(EXERCISE): With the pictures removed, set down all of the entries below exactly.

(MATERIAL SHOWN):
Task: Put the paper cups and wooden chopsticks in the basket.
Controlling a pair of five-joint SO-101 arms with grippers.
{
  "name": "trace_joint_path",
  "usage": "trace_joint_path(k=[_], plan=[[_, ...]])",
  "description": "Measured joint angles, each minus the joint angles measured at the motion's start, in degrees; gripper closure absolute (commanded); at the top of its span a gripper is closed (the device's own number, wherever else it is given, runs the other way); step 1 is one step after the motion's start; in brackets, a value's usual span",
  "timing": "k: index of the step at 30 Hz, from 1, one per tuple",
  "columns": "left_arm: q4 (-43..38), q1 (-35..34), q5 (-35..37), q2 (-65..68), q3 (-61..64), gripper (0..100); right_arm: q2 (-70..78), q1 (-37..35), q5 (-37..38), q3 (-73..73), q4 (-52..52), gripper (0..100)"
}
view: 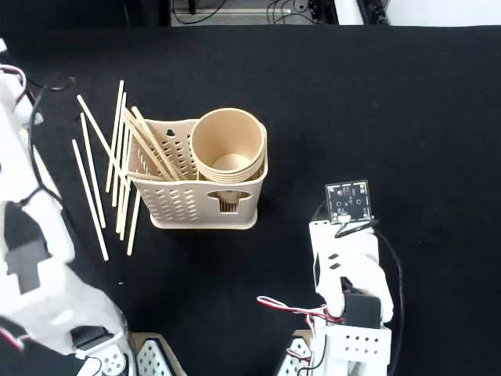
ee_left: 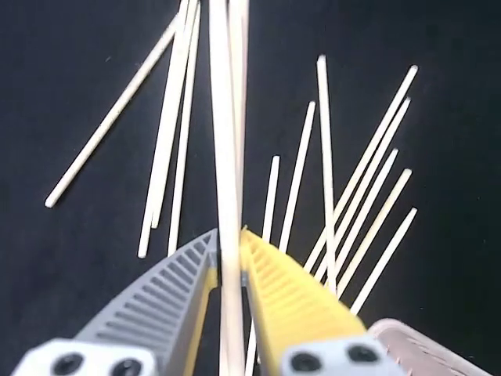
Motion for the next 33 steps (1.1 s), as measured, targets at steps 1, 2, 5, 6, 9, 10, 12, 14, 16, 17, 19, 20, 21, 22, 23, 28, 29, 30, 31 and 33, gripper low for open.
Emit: trace_joint_path(k=[1,2,5,6,9,10,12,14,16,17,19,20,21,22,23,28,29,30,31,33], plan=[[-2.81,0.18,0.0,-2.37,3.78,97,0.0,0.0,0.0,0.0,0.0,97.2],[-5.8,0.26,-0.18,-4.66,7.91,97,0.0,0.0,0.0,0.0,0.0,97.2],[-15.47,0.35,-0.18,-10.81,19.08,97,0.0,0.0,0.0,0.0,0.0,97.2],[-18.99,0.35,-0.18,-12.84,22.68,97,0.0,0.0,0.0,0.0,0.0,97.2],[-30.33,0.44,-0.18,-18.64,33.49,97,0.0,0.0,0.0,0.0,0.0,97.2],[-34.11,0.44,-0.18,-20.48,36.92,97,0.0,0.0,0.0,0.0,0.0,97.2],[-41.41,0.44,-0.18,-24.26,43.6,97,0.0,0.0,0.0,0.0,0.0,97.2],[-48.35,0.44,-0.18,-28.13,49.93,97,0.0,0.0,0.0,0.0,0.0,97.2],[-54.95,0.44,-0.18,-31.74,56.18,97,0.0,0.0,0.0,0.0,0.0,97.2],[-58.11,0.44,-0.18,-33.41,59.08,97,0.0,0.0,0.0,0.0,0.0,97.2],[-63.82,0.44,-0.18,-37.19,64.35,97,0.0,0.0,0.0,0.0,0.0,97.2],[-66.55,0.44,-0.18,-39.12,66.81,97,0.0,0.0,0.0,0.0,0.0,97.2],[-69.36,0.53,-0.18,-41.14,69.27,97,0.0,0.0,0.0,0.0,0.0,97.2],[-72.18,0.97,-0.18,-42.99,71.56,97,0.0,0.0,0.0,0.0,0.0,97.2],[-74.9,1.41,-0.18,-45.01,74.02,97,0.0,0.0,0.0,0.0,0.0,97.2],[-86.86,3.87,-0.18,-55.03,85.36,97,0.0,0.0,0.0,0.0,0.0,97.2],[-88.53,4.13,-0.18,-57.23,87.3,97,0.0,0.0,0.0,0.0,0.0,97.2],[-89.76,4.22,-0.18,-59.25,88.88,97,0.0,0.0,0.0,0.0,0.0,97.2],[-90.64,4.22,-0.18,-61.27,90.29,97,0.0,0.0,0.0,0.0,0.0,97.2],[-91.43,4.22,-0.18,-65.05,92.22,97,0.0,0.0,0.0,0.0,0.0,97.2]])
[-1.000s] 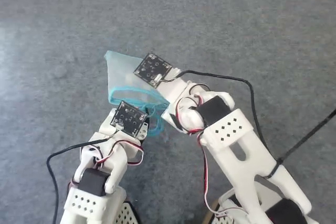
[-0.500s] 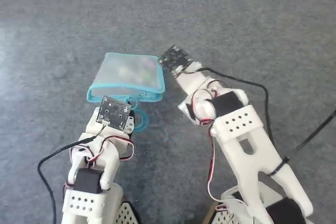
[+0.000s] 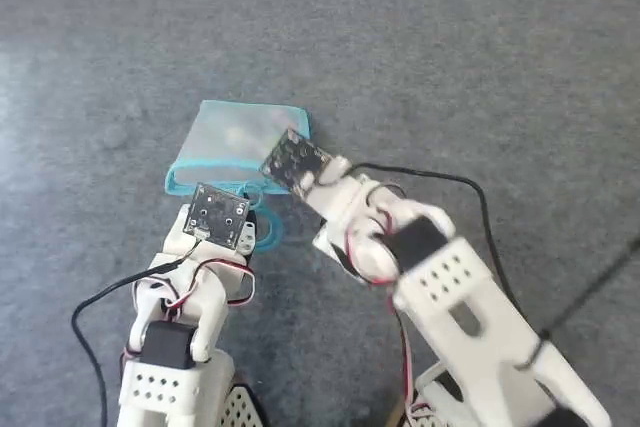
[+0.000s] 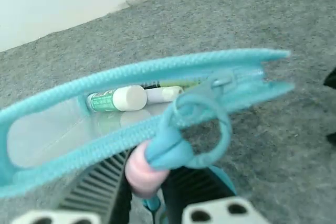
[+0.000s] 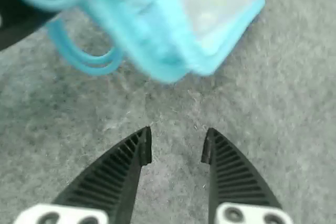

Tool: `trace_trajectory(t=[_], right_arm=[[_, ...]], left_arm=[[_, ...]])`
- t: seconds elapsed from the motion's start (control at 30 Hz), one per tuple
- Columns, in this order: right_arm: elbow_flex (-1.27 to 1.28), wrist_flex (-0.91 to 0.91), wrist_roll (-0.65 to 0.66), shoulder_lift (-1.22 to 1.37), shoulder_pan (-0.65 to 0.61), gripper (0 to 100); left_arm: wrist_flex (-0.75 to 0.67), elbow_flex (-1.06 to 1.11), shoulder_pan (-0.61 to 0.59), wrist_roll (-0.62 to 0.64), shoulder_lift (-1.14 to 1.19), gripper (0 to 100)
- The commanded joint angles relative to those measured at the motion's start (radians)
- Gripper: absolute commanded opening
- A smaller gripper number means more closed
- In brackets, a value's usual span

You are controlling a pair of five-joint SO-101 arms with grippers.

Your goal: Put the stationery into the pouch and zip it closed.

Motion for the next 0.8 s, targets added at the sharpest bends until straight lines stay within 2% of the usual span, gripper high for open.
trace_trajectory(t=[0.0,0.17,0.37,0.63,0.77], right_arm=[[0.055,-0.048,0.025,-0.199,-0.031,16.9],[0.124,-0.171,0.023,-0.278,-0.065,18.0],[0.087,-0.231,0.023,-0.157,-0.065,31.9],[0.011,-0.243,0.026,-0.044,-0.071,30.8],[-0.015,-0.24,0.028,-0.042,-0.122,30.8]], left_arm=[[-0.031,-0.054,-0.003,0.029,-0.012,1],[-0.029,-0.054,0.0,0.029,-0.011,1],[-0.029,-0.053,-0.002,0.029,-0.009,1],[-0.032,-0.053,-0.003,0.029,-0.009,1],[-0.032,-0.053,0.002,0.029,-0.009,1]])
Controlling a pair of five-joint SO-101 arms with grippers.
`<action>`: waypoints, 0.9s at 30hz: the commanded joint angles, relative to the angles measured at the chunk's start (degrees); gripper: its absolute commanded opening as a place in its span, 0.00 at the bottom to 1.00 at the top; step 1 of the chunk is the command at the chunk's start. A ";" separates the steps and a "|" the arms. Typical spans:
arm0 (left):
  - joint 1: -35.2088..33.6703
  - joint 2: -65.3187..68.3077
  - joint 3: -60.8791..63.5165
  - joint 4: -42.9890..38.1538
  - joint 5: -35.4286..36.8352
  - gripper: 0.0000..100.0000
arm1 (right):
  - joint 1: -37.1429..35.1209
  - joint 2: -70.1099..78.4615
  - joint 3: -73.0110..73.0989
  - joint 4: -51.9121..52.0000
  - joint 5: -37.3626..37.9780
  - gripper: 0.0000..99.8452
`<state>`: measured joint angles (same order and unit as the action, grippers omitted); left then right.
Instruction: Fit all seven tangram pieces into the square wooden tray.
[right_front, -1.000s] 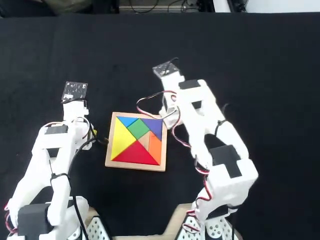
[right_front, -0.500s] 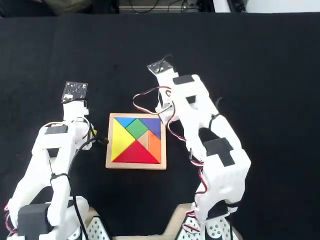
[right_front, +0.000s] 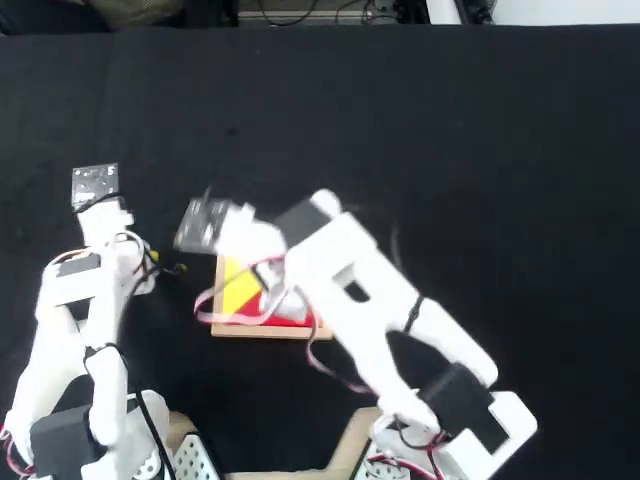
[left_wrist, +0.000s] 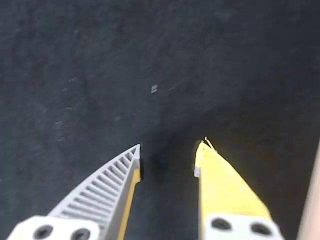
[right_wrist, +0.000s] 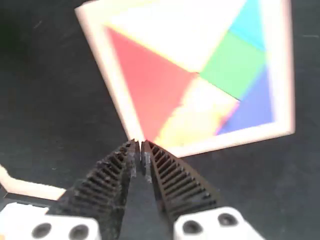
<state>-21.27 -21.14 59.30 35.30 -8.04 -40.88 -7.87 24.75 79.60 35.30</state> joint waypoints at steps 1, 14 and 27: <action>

(TASK SOLUTION):
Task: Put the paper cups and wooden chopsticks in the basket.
Controlling a pair of five-joint SO-101 arms with grippers.
{
  "name": "trace_joint_path",
  "usage": "trace_joint_path(k=[_], plan=[[_, ...]])",
  "description": "Measured joint angles, each minus the joint angles measured at the motion's start, in degrees; gripper closure absolute (commanded); at the top of its span a gripper is closed (the device's own number, wherever else it is given, runs the other way); step 1 is one step after the motion's start; in brackets, a value's usual span",
  "timing": "k: index of the step at 30 Hz, from 1, one per tuple",
  "columns": "left_arm: q4 (-43..38), q1 (-35..34), q5 (-35..37), q2 (-65..68), q3 (-61..64), gripper (0..100); right_arm: q2 (-70..78), q1 (-37..35), q5 (-37..38), q3 (-73..73), q4 (-52..52), gripper (0..100)"
}
view: 
ee_left: 
Motion for the next 33 steps (1.1 s), as measured, targets at steps 1, 2, 5, 6, 9, 10, 12, 14, 16, 17, 19, 20, 21, 22, 23, 28, 29, 30, 31 and 33, gripper low for open.
Emit: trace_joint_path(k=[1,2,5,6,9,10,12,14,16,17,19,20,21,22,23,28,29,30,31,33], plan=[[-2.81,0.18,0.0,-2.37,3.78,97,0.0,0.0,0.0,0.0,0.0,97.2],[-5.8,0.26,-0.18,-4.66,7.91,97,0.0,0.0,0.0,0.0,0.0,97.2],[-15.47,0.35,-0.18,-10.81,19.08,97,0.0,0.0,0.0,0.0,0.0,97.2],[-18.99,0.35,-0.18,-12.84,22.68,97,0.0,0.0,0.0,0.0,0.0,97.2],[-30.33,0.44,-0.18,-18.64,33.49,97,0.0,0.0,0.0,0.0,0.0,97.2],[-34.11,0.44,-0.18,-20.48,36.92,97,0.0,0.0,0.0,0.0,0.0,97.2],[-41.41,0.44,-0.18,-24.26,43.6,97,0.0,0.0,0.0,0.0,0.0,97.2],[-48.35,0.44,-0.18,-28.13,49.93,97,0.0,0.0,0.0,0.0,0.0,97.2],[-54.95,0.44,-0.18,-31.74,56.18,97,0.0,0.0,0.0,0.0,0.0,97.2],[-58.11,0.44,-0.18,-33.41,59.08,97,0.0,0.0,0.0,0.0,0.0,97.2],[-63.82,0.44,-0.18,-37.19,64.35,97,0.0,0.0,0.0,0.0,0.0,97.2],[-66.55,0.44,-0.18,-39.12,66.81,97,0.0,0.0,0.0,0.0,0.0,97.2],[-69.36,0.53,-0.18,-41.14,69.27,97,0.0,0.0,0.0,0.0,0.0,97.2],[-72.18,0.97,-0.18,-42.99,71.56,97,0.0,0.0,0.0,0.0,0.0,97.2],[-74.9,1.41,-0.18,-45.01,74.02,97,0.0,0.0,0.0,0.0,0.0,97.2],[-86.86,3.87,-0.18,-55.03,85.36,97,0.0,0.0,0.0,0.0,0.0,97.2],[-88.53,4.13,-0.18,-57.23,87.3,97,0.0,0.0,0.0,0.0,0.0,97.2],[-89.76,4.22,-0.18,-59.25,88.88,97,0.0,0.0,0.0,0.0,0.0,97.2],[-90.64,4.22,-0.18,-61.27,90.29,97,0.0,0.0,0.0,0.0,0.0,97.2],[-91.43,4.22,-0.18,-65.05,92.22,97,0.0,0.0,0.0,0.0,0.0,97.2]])
[-1.000s] 
[-0.500s] 
[+0.000s] 
[+0.000s] 
[+0.000s] 

Tool: `trace_trajectory(t=[_], right_arm=[[_, ...]], left_arm=[[_, ...]])`
- t: seconds elapsed from the motion's start (control at 30 Hz), one per tuple
- Columns, in this order: right_arm: elbow_flex (-1.27 to 1.28), wrist_flex (-0.91 to 0.91), wrist_roll (-0.65 to 0.66), shoulder_lift (-1.22 to 1.37), shoulder_pan (-0.65 to 0.61), gripper (0 to 100); left_arm: wrist_flex (-0.75 to 0.67), elbow_flex (-1.06 to 1.11), shoulder_pan (-0.61 to 0.59), wrist_roll (-0.62 to 0.64), shoulder_lift (-1.14 to 1.19), gripper (0 to 100)
- The commanded joint angles relative to those measured at the motion's start (radians)
- Gripper: absolute commanded opening
- A smaller gripper number means more closed
- In brackets, a value's usual span

You are controlling a pair of five-joint SO-101 arms with grippers.

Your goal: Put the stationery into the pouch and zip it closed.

Motion for the next 0.8 s, targets added at the sharpest bends until straight lines stay within 2% of the usual span, gripper high for open.
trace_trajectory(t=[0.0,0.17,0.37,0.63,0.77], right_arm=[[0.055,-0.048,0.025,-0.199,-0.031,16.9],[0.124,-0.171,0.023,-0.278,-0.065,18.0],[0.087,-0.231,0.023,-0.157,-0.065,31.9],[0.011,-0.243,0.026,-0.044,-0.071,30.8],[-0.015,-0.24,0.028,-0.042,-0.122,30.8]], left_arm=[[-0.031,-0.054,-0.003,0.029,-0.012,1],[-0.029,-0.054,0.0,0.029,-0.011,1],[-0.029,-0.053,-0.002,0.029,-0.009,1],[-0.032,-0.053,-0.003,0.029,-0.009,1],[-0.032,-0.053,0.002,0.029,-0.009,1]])
Controlling a pair of five-joint SO-101 arms with grippers.
`<action>`: waypoints, 0.9s at 30hz: the commanded joint angles, relative to the angles measured at the chunk's start (degrees); gripper: its absolute commanded opening as a place in its span, 0.00 at the bottom to 1.00 at the top; step 1 of the chunk is the command at the chunk's start. A ";" separates the steps and a "|" the arms. Typical spans:
arm0 (left):
  - joint 1: -35.2088..33.6703
  - joint 2: -65.3187..68.3077
  - joint 3: -60.8791..63.5165
  - joint 4: -42.9890..38.1538
  - joint 5: -35.4286..36.8352
  - gripper: 0.0000..100.0000
arm1 (right):
  - joint 1: -37.1429..35.1209
  - joint 2: -70.1099..78.4615
  - joint 3: -73.0110..73.0989
  - joint 4: -51.9121..52.0000
  - joint 5: -37.3626..37.9780
  - gripper: 0.0000..99.8452
`<state>`: measured joint angles (same order and unit as the action, grippers omitted); left then right.
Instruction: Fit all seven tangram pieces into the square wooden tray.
[right_front, -1.000s] 
[right_front, -0.500s] 
[right_front, +0.000s] 
[left_wrist, +0.000s] 
[right_wrist, +0.000s] 
<state>-21.27 -21.14 59.30 35.30 -8.04 -40.88 -7.87 24.75 79.60 35.30</state> joint waypoints at steps 1, 14 and 27: <action>

No part of the exercise is left unanswered.